> _Prompt_: You are to retype all of the data exactly as it appears.

> _Dataset content_:
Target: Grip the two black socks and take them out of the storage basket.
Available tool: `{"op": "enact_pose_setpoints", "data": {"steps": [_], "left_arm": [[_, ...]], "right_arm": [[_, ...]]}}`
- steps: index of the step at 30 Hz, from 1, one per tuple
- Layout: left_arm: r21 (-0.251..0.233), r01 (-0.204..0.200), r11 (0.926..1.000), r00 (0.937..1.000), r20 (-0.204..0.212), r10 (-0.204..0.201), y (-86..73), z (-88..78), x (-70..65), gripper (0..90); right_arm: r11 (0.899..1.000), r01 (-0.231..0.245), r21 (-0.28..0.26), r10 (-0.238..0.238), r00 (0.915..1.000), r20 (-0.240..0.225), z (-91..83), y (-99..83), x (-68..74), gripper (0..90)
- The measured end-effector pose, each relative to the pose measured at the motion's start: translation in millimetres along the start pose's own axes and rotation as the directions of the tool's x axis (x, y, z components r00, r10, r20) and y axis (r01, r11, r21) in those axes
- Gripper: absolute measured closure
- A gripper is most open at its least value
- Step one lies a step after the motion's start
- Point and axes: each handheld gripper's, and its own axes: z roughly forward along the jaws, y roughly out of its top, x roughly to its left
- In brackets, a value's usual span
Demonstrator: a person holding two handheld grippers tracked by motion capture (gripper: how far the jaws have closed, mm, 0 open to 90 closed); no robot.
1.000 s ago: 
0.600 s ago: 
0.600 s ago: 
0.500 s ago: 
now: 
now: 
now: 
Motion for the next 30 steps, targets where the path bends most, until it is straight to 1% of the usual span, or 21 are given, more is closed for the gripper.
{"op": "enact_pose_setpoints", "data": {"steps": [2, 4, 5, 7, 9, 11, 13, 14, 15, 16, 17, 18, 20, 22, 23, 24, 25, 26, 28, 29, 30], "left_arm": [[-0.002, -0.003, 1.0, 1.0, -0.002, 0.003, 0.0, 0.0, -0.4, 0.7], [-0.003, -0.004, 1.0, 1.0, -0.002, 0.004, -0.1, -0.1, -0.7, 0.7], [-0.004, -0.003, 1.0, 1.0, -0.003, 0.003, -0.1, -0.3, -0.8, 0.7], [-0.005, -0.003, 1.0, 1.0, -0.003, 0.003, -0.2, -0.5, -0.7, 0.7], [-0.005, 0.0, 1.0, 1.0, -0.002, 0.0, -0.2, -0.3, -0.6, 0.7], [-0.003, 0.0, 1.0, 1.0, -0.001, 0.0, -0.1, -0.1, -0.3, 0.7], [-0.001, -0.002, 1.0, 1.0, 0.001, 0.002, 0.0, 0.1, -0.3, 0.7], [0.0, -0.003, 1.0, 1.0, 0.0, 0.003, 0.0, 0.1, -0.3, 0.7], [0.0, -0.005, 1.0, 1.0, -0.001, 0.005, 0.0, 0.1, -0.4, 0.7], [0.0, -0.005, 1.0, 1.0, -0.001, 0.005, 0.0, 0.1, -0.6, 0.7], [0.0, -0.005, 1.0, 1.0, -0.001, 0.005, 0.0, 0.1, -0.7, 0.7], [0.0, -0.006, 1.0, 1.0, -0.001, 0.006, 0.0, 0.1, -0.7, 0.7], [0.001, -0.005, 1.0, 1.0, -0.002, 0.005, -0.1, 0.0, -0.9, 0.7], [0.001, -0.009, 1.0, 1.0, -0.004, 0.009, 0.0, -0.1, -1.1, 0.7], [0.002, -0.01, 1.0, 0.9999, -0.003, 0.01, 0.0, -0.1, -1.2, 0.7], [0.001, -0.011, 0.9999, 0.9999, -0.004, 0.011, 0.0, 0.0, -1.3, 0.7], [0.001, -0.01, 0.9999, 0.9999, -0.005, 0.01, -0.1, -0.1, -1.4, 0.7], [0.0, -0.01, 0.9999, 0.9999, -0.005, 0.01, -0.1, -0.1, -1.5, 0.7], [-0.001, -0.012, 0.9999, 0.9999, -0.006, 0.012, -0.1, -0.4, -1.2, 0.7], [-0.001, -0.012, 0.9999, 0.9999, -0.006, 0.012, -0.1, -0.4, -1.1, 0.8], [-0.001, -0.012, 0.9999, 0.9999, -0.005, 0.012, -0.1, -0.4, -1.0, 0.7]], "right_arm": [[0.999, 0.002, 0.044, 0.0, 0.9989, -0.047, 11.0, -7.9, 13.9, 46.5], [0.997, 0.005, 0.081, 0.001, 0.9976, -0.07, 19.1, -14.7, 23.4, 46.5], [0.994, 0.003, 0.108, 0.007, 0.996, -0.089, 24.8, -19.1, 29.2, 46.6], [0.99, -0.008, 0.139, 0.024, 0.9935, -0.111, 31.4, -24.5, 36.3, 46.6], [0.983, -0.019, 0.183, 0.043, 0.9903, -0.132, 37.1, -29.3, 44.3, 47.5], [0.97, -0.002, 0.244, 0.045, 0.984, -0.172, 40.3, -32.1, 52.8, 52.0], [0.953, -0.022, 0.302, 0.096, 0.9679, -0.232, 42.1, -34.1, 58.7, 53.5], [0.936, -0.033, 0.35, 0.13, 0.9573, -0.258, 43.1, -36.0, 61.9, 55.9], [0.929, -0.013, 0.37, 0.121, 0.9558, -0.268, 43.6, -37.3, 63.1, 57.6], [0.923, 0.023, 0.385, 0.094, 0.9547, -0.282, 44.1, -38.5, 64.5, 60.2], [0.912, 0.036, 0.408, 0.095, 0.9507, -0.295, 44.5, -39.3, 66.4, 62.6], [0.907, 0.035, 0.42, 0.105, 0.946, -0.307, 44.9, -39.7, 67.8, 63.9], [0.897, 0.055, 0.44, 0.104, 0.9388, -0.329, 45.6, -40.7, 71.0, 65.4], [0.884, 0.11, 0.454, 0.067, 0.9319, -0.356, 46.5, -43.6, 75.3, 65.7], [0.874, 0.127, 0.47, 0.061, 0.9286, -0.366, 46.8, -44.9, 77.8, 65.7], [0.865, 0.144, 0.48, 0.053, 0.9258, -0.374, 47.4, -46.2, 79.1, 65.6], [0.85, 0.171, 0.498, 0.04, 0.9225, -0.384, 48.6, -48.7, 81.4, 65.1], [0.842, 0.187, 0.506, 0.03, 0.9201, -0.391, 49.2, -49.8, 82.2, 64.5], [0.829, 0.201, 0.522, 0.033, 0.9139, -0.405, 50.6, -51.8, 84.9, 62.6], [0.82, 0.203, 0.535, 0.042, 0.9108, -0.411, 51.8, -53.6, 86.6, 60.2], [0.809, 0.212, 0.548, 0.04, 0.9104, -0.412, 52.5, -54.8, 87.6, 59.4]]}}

> _Result for this exercise_:
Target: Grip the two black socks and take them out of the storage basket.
Available tool: `{"op": "enact_pose_setpoints", "data": {"steps": [_], "left_arm": [[_, ...]], "right_arm": [[_, ...]]}}`
- steps: index of the step at 30 Hz, from 1, one per tuple
- Layout: left_arm: r21 (-0.251..0.233), r01 (-0.204..0.200), r11 (0.926..1.000), r00 (0.937..1.000), r20 (-0.204..0.212), r10 (-0.204..0.201), y (-86..73), z (-88..78), x (-70..65), gripper (0..90); right_arm: r11 (0.899..1.000), r01 (-0.231..0.245), r21 (-0.28..0.26), r10 (-0.238..0.238), r00 (0.915..1.000), r20 (-0.240..0.225), z (-91..83), y (-99..83), x (-68..74), gripper (0..90)
- The measured end-effector pose, each relative to the pose measured at the motion's start: translation in millimetres along the start pose's own axes and rotation as the directions of the tool's x axis (x, y, z components r00, r10, r20) and y axis (r01, r11, r21) in those axes
- Gripper: absolute measured closure
- A gripper is most open at its least value
- Step one lies a step after the motion's start
- Point and axes: each handheld gripper's, and its own axes: z roughly forward along the jaws, y roughly out of its top, x roughly to its left
- In brackets, a value's usual span
Demonstrator: a person holding two handheld grippers tracked by motion capture (gripper: how far the jaws have closed, mm, 0 open to 90 closed); no robot.
1.000 s ago: 
0.600 s ago: 
0.600 s ago: 
0.500 s ago: 
now: 
now: 
now: 
Motion for the next 30 steps, targets where the path bends most, until it is straight to 1% of the usual span, or 21 are given, more is closed for the gripper.
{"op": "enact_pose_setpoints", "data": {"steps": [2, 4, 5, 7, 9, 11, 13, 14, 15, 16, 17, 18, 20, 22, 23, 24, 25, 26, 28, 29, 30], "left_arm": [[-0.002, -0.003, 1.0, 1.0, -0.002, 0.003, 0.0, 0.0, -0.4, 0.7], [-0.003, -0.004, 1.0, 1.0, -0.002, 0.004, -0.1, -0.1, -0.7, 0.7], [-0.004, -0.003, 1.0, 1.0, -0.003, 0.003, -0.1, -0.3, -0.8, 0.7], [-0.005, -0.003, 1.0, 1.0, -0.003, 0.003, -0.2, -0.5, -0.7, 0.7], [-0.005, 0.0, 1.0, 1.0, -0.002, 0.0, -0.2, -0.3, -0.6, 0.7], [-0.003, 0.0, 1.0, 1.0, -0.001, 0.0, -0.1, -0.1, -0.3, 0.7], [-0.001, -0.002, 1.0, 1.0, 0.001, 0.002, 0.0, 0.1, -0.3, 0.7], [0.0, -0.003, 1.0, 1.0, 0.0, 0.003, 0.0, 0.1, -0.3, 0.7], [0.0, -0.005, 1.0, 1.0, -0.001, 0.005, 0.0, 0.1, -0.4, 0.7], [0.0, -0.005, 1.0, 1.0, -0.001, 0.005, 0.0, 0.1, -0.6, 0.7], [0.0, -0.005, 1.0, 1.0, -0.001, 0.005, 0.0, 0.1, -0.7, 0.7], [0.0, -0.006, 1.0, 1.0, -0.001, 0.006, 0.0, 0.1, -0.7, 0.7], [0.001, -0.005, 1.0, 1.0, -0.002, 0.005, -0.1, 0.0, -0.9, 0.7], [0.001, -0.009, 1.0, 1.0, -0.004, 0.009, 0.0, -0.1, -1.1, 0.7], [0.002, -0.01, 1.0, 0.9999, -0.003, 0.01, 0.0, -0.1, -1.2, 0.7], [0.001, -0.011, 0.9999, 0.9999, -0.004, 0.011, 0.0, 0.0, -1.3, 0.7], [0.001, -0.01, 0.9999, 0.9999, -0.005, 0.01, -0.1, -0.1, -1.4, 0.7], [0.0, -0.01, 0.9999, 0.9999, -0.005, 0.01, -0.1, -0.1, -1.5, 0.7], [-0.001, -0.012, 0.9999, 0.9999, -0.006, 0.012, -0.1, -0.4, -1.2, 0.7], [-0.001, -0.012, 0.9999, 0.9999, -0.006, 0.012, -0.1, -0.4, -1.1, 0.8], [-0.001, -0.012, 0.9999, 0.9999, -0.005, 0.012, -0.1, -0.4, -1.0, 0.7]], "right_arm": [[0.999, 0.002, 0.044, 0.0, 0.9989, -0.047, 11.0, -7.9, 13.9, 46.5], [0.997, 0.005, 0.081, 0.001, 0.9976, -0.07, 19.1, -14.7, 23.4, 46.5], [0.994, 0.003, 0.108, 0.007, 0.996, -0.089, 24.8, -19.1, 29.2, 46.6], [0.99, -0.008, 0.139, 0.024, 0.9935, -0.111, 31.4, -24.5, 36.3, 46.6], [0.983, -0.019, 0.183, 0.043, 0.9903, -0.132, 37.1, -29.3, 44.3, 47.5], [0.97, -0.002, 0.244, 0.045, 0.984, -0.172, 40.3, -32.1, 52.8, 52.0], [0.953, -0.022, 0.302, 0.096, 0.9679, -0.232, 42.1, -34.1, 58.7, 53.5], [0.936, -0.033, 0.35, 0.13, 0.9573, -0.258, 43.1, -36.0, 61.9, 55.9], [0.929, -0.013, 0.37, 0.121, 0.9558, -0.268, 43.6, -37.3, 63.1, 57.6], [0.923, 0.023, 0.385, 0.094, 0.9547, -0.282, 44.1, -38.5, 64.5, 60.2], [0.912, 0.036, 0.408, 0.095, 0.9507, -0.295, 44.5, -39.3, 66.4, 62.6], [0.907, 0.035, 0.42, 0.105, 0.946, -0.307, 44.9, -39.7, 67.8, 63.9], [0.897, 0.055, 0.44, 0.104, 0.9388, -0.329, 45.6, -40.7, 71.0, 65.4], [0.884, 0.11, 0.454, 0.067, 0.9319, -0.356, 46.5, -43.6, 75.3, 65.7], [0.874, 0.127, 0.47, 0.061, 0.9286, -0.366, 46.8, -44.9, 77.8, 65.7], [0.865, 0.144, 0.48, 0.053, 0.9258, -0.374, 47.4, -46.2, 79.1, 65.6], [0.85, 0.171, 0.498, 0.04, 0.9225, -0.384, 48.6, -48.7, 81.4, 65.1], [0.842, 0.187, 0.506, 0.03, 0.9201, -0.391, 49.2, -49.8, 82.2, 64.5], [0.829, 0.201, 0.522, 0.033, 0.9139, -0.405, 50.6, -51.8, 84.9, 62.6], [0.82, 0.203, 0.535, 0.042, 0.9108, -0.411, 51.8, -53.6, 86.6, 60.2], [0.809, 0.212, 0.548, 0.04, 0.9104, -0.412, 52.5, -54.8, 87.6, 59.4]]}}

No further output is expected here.